Avrupa'da bu konjonktür devam ettiği sürece ki toparlanmanın 2015'i bulacağı belirtiliyor. VW'nin bu stratejisi ile Doğuş'un yeni rekorlar kırması hiç şaşırtıcı olmayacaktır.
Son olarak bir soru ile bitirelim…
Böyle bir karlı operasyonun yapıldığı bir noktada, üretim yapmak mantıklı olur mu? Ya da üretim yapsanız bu oranda kar elde edebilir misiniz?
Bence hayır…
Arkas'ın talebine Peugeot 'dan "Non"
Geçen hafta PSA Grubu bünyesindeki Peugeot'nun, Türkiye'deki ulusal satış ofisi stratejisini, bir distribütörle değiştirmek istediğine yönelik haberlerin konuşulduğunu yazmıştım. Paris'te bu konu da gündeme geldi. Peugeot Automobiles'in çiçeği burnunda Genel Müdürü Maxile Picat tarafından, en üst seviyede "Bu tip konuların Türkiye'de konuşulduğunu biliyorum ama cevabımız hayır" sözleriyle konu şimdilik kapanmış gibi duruyor. Ancak, Picat'nın sorulan soruya cevap verirken, "Böyle bir şey yaşanmadı" dememesi, yapılan görüşmeleri de doğrular nitelikteydi.

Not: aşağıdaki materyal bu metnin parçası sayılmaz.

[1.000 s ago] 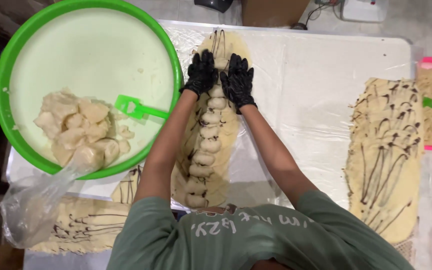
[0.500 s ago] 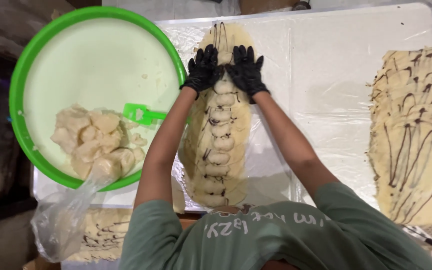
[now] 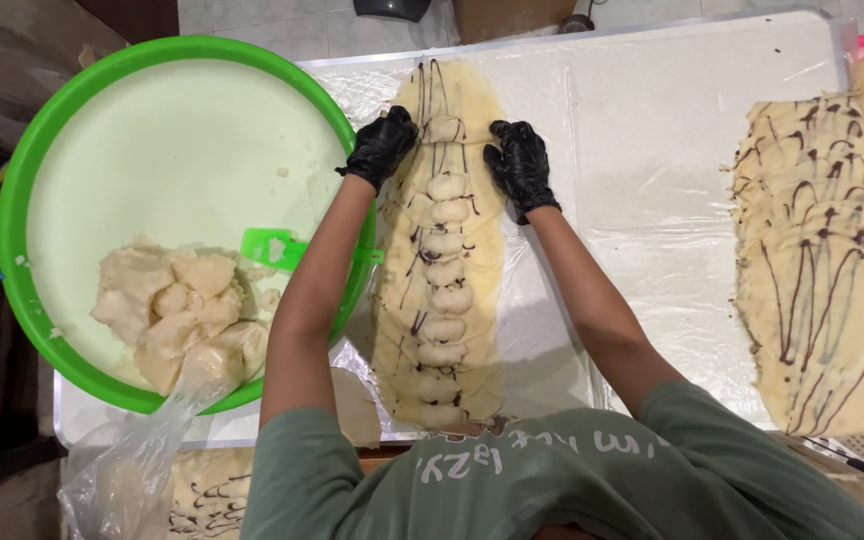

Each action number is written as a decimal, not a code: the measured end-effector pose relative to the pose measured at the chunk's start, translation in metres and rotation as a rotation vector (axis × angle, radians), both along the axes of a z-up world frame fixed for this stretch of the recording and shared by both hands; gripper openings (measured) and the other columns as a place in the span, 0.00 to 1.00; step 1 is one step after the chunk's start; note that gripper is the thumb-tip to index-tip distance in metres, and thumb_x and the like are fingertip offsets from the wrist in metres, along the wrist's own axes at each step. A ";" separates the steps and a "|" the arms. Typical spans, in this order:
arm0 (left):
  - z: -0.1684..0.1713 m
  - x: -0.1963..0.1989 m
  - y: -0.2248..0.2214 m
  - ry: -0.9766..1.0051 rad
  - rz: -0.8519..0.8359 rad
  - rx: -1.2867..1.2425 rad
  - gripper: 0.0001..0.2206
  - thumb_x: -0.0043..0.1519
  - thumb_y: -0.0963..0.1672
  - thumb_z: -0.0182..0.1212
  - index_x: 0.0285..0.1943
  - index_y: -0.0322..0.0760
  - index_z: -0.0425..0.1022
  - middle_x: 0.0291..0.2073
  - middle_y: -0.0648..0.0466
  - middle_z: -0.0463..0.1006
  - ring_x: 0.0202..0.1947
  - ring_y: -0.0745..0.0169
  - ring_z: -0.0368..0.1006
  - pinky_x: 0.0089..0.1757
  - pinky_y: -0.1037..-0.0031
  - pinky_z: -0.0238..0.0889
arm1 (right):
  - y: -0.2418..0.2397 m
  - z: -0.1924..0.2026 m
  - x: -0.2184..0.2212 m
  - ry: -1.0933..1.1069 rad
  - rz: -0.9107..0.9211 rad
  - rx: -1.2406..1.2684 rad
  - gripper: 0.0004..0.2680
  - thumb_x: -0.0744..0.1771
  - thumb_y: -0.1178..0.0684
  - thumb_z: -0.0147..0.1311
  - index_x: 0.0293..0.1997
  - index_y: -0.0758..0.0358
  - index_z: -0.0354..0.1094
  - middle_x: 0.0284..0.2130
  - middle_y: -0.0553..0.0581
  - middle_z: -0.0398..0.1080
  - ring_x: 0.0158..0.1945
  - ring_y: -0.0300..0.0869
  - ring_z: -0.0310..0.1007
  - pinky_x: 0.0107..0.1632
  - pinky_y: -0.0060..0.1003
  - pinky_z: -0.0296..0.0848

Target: Roll individual pieces of dough into small pastries and place them into a storage crate.

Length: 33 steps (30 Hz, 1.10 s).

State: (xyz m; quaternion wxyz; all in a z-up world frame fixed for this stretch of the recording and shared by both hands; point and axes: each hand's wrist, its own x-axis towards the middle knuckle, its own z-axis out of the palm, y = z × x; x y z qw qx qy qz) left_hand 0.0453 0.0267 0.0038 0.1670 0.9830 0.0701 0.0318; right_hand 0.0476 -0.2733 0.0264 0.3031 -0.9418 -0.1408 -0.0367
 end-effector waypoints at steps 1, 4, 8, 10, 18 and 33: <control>-0.002 -0.003 0.001 -0.084 -0.092 0.066 0.24 0.65 0.59 0.55 0.63 0.49 0.75 0.50 0.51 0.83 0.50 0.53 0.81 0.50 0.60 0.72 | 0.001 0.013 -0.006 0.021 0.015 0.027 0.16 0.67 0.44 0.61 0.62 0.39 0.69 0.48 0.51 0.68 0.53 0.53 0.74 0.51 0.51 0.77; -0.047 0.015 -0.002 -0.294 -0.314 0.220 0.22 0.70 0.53 0.54 0.68 0.40 0.71 0.60 0.46 0.76 0.62 0.53 0.70 0.60 0.61 0.60 | 0.001 0.021 -0.008 0.045 0.027 0.052 0.15 0.67 0.47 0.61 0.62 0.44 0.70 0.49 0.55 0.68 0.53 0.57 0.73 0.53 0.53 0.76; -0.078 0.026 -0.028 -0.107 -0.433 -0.899 0.22 0.74 0.49 0.48 0.72 0.30 0.66 0.69 0.38 0.67 0.72 0.44 0.59 0.70 0.54 0.46 | 0.004 0.027 -0.007 0.014 0.049 0.045 0.14 0.68 0.46 0.61 0.60 0.46 0.71 0.47 0.57 0.69 0.52 0.59 0.73 0.52 0.55 0.75; -0.087 0.029 -0.041 0.183 -0.349 -1.785 0.22 0.74 0.48 0.46 0.72 0.28 0.65 0.69 0.35 0.65 0.72 0.38 0.58 0.72 0.48 0.44 | 0.004 0.029 -0.008 0.023 0.049 0.054 0.14 0.68 0.46 0.60 0.60 0.46 0.71 0.47 0.58 0.70 0.52 0.60 0.73 0.52 0.55 0.75; -0.068 0.019 -0.049 0.577 -0.263 -2.676 0.24 0.74 0.48 0.44 0.75 0.26 0.60 0.74 0.34 0.58 0.76 0.36 0.51 0.74 0.46 0.35 | 0.010 0.030 -0.004 0.216 -0.063 0.386 0.10 0.67 0.51 0.62 0.55 0.49 0.75 0.43 0.55 0.67 0.28 0.52 0.77 0.31 0.40 0.80; -0.016 0.015 -0.063 0.470 -0.345 -2.715 0.31 0.66 0.55 0.56 0.73 0.35 0.64 0.72 0.37 0.62 0.76 0.37 0.53 0.74 0.42 0.33 | 0.074 -0.019 0.088 -0.132 -0.039 0.044 0.14 0.62 0.35 0.65 0.29 0.54 0.80 0.25 0.62 0.74 0.37 0.63 0.76 0.41 0.54 0.75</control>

Nitekim, geçen hafta kulislerde konuşulan Bayraktar Grubu'nun bu konudaki duruşunu sorduğum Mustafa Bayraktar, "İlgilenmiyoruz. Ama bu tip ortamlarda her an değişimler olabilir" yorumunu yaptı. Bununla birlikte, PSA'ya distribütörlük için çok önemli iki grubun daha başvurduğu da söyleniyor. Bu gruplardan adı telaffuz edilen Arkas'ın, bizzat patron Lucien Arkas'ın bağlantıları aracılığıyla PSA'nın ortağı GM üzerinden PSA ile görüştüğü ifade ediliyor. Lakin onların aldığı yanıtın da olumsuz olmuş.
Markaya yapılan üçüncü teklifin ise yine otomotiv dünyasının önemli gruplarından bir tanesi tarafından götürüldüğü de Paris'in kulisleri arasından sızanlar arasındaydı.